■ About this task
If a line of the data below holds the word "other", list it.

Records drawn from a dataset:
╔══
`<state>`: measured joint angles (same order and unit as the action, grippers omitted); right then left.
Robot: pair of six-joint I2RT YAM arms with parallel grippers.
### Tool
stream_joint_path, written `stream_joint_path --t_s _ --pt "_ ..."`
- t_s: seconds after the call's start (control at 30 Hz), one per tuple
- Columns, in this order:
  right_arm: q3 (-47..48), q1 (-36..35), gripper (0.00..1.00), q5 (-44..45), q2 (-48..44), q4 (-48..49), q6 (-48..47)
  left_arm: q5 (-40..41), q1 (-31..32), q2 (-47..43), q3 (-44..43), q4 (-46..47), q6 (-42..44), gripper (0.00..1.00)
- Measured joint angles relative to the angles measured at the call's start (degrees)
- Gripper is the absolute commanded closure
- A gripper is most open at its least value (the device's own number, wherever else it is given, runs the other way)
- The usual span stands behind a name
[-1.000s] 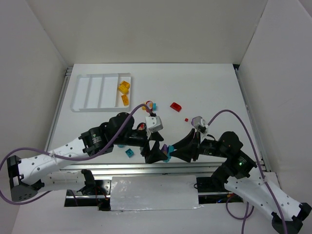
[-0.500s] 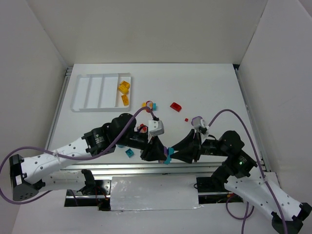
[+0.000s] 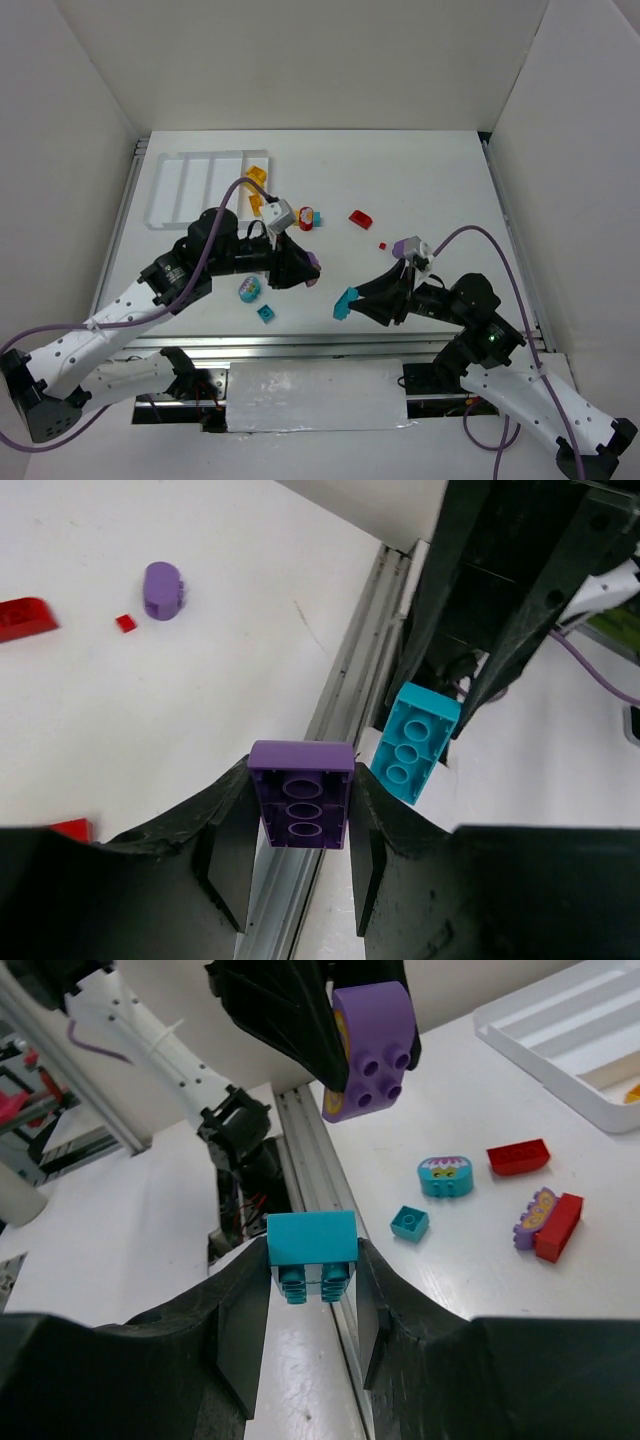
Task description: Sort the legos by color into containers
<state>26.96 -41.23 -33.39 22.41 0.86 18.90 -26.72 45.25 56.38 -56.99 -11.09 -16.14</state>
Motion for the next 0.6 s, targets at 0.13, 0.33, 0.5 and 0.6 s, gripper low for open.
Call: stream_joint_path --t_s 0.13,0.33,0.5,0.6 --pt "-0.3 0.0 1.0 5.6 -0.1 -0.1 1.3 9.2 -3.5 1.7 -1.6 -2.4 -3.9 1.0" --pt "-0.1 0.0 1.0 15.5 0.5 -1.8 4.9 32.4 -22.4 17.4 -15.6 -13.1 -15.4 1.0" --pt "1.1 0.0 1.0 19.0 1.9 -4.2 7.3 43.0 -34.2 35.5 -24.0 -16.1 -20.6 1.0" --pt "1.5 0.0 1.0 19.4 2.1 -5.0 8.3 43.1 -39.1 48.2 -32.4 -17.0 -21.9 1.0"
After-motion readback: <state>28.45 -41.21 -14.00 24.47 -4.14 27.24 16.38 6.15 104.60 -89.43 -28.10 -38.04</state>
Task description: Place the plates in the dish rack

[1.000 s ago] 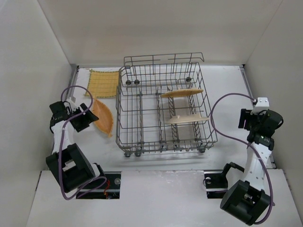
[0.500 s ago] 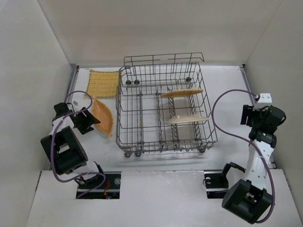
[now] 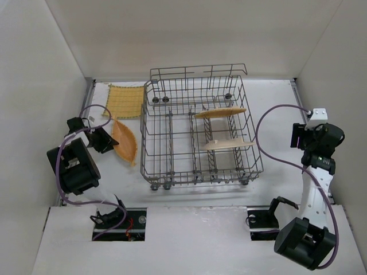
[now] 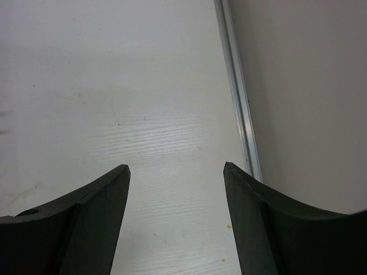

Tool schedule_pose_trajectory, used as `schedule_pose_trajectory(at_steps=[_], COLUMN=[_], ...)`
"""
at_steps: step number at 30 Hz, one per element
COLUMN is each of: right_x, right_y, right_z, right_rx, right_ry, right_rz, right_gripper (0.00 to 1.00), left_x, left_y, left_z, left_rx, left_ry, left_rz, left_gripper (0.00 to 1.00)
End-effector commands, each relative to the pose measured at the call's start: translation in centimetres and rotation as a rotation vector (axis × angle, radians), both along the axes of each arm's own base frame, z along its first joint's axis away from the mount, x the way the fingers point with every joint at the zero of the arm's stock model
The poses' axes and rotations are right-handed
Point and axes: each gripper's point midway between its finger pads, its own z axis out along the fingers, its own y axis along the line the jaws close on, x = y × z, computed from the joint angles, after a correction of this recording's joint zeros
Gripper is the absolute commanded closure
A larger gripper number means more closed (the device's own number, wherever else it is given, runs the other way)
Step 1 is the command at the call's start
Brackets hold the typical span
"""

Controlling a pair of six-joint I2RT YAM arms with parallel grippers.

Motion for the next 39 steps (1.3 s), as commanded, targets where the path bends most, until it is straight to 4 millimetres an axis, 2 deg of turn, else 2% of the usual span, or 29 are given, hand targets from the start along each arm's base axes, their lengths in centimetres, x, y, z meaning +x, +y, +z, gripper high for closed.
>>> schedule_pose_trajectory(at_steps=[1, 5, 9, 12, 16, 23, 28, 33, 39], right_x=[0.7, 0.9, 1.1, 1.3, 1.3, 1.0, 0.3, 0.1, 0.1], right_y=[-0.5, -0.6, -0.7, -0.5, -0.2, 0.3, 0.4, 0.0, -0.6], right_z=[2.7, 3.0, 2.8, 2.4, 1.9, 0.5, -0.6, -0.4, -0.3], right_rx=[-0.024, -0.029, -0.03, -0.029, -0.029, -0.012, -0.013, -0.019, -0.014], right_ry=[-0.051, -0.05, -0.047, -0.044, -0.062, -0.12, -0.14, -0.164, -0.176], right_rz=[-0.023, -0.02, -0.018, -0.009, 0.003, 0.014, 0.005, -0.008, -0.03], right_gripper=[0.28, 0.28, 0.28, 0.29, 0.28, 0.26, 0.24, 0.23, 0.21], left_x=[1.5, 1.7, 1.3, 0.7, -0.2, -0.8, -0.6, 0.9, 3.6], left_y=[0.3, 0.5, 0.5, 0.9, 1.6, 4.6, 6.7, 8.6, 9.7], left_z=[0.7, 0.1, -0.1, 0.5, 2.2, 6.5, 10.6, 15.6, 23.1], left_rx=[0.015, 0.027, 0.038, 0.064, 0.127, 0.324, 0.406, 0.5, 0.665], left_ry=[-0.032, -0.019, -0.023, -0.044, -0.093, -0.202, -0.276, -0.349, -0.431], left_rz=[-0.009, -0.009, -0.008, 0.007, 0.028, 0.053, 0.084, 0.102, 0.052], left_gripper=[0.72, 0.84, 0.92, 0.94, 0.96, 0.96, 0.96, 0.96, 0.96])
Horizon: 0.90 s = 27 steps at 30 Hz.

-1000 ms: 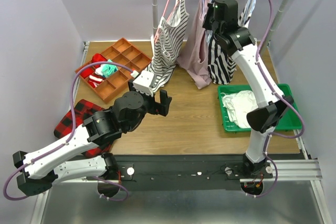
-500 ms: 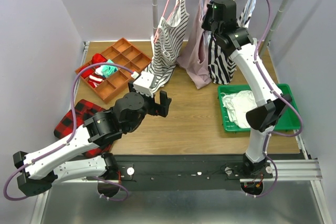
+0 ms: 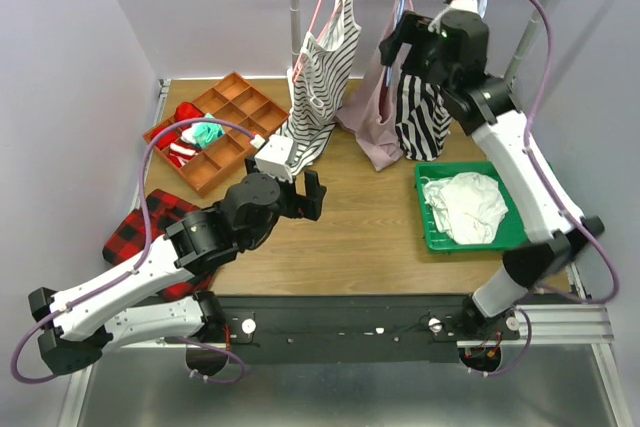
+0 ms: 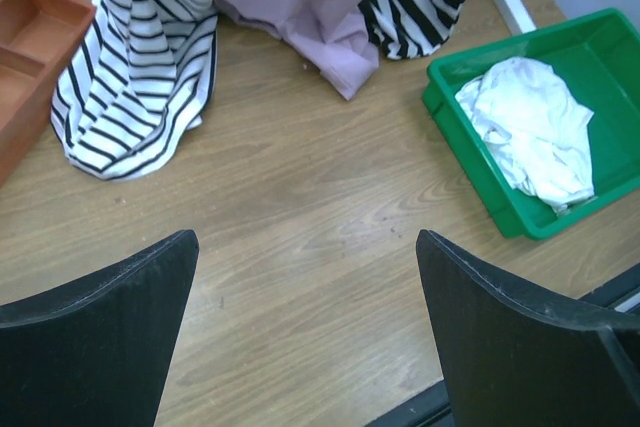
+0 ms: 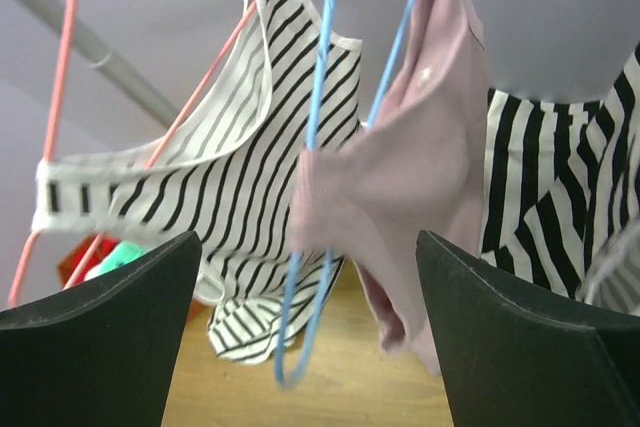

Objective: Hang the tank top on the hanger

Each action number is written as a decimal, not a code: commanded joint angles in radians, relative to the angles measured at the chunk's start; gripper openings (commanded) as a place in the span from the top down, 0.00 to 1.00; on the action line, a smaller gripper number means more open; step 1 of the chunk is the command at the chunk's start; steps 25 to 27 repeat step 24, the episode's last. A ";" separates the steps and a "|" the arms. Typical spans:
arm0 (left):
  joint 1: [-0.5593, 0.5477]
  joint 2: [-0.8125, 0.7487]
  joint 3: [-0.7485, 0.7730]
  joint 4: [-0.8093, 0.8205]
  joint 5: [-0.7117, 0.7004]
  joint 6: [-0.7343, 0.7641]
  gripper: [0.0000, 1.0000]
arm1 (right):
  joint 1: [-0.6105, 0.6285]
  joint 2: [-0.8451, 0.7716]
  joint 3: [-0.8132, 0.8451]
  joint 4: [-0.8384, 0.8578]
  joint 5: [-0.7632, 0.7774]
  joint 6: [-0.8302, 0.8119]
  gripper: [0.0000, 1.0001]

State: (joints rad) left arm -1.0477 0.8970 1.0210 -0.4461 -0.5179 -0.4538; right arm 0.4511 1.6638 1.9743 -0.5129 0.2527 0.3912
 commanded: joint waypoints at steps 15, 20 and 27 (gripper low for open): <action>0.014 -0.027 -0.175 -0.043 -0.005 -0.259 0.01 | -0.005 -0.835 -1.046 0.177 -0.329 0.204 0.00; 0.014 -0.058 -0.226 -0.026 -0.056 -0.286 0.01 | -0.005 -0.938 -1.250 0.212 -0.319 0.216 0.00; 0.014 -0.062 -0.226 -0.040 -0.077 -0.289 0.01 | -0.005 -0.960 -1.270 0.223 -0.291 0.213 0.00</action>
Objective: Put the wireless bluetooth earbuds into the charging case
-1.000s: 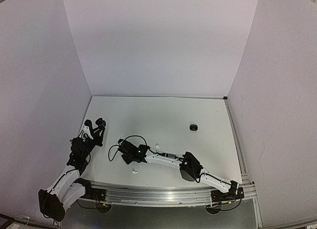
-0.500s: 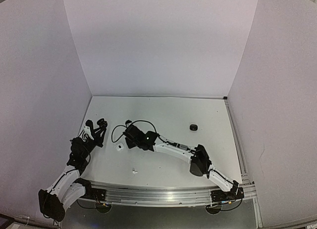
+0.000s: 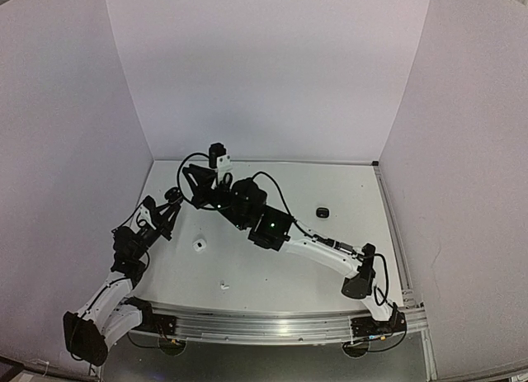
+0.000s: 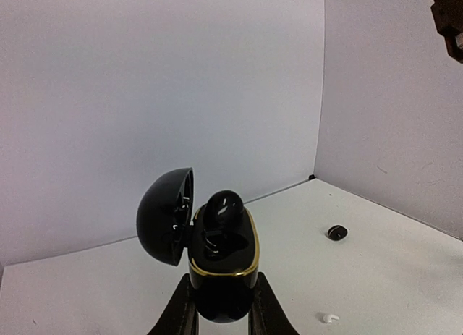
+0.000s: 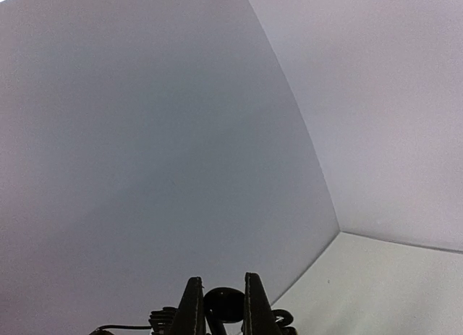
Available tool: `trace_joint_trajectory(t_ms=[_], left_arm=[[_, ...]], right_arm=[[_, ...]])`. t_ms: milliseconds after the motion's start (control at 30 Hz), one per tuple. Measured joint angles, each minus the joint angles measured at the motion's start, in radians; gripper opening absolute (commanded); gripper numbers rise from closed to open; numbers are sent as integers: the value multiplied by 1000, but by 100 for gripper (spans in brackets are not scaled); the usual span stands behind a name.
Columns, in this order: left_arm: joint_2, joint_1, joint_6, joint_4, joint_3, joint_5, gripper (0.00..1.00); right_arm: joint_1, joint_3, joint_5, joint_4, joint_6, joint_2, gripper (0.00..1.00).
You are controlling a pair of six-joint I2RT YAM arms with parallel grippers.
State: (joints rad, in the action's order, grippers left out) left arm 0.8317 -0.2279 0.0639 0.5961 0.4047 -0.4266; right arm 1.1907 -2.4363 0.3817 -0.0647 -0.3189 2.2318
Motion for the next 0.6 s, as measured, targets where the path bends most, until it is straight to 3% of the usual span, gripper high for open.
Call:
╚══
■ Task response
- A gripper is most open at its least value (the device's own number, wherever else it is given, runs the other way)
A larger gripper number means more closed (the device's own number, wherever else it is given, runs the other way)

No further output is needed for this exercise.